* Exercise objective: Say how many lines in the listing contain the string "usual", giving the number alone.

* Record set:
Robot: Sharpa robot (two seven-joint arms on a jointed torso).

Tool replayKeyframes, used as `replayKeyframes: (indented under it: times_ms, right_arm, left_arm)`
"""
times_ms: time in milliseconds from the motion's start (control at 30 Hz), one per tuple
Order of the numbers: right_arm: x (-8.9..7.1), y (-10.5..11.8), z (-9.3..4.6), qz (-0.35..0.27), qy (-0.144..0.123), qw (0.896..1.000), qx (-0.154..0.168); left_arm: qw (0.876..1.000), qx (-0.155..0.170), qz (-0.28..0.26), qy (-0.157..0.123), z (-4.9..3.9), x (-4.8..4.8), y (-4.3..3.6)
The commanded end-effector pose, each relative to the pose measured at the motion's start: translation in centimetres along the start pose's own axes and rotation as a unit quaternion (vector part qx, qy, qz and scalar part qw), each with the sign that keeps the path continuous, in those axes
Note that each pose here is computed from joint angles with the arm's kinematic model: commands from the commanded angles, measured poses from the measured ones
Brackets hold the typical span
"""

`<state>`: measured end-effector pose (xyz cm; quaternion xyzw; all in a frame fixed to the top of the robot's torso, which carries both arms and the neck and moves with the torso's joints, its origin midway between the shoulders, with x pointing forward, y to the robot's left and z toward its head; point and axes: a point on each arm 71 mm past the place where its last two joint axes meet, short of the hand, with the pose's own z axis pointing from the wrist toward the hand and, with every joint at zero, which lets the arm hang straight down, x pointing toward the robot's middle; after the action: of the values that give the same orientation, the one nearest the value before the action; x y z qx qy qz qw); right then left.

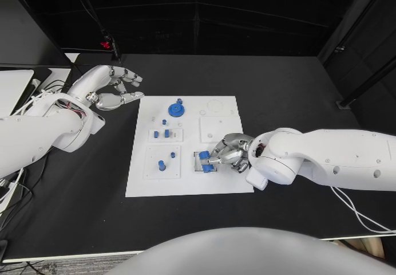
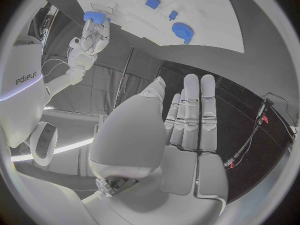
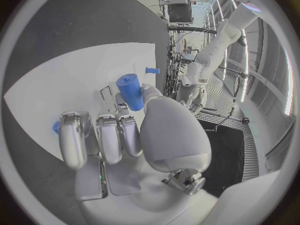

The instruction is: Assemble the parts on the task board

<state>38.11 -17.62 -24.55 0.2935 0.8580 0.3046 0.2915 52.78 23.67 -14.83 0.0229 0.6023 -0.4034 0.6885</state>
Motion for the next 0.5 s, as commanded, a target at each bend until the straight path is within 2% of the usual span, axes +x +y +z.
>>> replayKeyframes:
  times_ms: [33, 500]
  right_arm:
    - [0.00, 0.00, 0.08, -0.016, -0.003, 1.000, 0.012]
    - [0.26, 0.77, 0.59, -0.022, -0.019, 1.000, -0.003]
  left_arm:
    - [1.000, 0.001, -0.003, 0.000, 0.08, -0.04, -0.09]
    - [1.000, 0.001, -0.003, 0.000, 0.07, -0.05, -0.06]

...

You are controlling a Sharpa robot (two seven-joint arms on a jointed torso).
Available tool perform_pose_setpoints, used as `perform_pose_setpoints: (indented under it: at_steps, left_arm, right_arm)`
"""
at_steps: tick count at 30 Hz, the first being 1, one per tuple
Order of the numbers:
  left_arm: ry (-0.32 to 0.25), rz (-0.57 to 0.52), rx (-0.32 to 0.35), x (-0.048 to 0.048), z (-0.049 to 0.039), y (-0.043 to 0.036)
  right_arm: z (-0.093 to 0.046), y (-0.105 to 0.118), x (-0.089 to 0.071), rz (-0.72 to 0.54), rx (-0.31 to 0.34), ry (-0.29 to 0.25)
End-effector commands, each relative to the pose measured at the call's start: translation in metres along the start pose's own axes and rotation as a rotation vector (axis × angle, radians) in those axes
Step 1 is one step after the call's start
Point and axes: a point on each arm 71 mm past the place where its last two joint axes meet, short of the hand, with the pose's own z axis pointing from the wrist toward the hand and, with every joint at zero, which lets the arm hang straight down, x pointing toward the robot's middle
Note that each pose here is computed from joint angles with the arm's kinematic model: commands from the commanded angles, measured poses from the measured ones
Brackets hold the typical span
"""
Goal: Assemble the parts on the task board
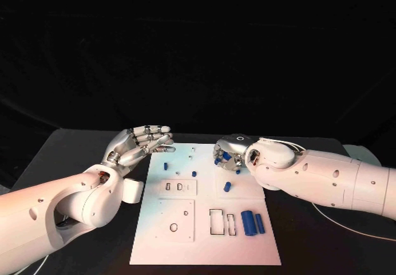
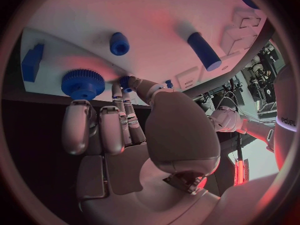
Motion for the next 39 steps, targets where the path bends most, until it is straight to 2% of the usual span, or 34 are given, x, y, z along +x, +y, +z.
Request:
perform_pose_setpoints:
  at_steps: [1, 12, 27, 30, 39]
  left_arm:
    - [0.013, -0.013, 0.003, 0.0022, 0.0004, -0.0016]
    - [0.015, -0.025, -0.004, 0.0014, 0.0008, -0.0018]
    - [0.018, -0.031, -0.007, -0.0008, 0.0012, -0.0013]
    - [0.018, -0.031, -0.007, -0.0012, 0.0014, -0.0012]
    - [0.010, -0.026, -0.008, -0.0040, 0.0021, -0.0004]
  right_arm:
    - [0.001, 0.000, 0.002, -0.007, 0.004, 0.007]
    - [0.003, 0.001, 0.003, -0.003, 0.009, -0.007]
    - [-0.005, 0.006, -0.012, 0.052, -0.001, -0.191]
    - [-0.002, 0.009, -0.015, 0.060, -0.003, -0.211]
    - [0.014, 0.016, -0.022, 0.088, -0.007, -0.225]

* Answer to this problem: 2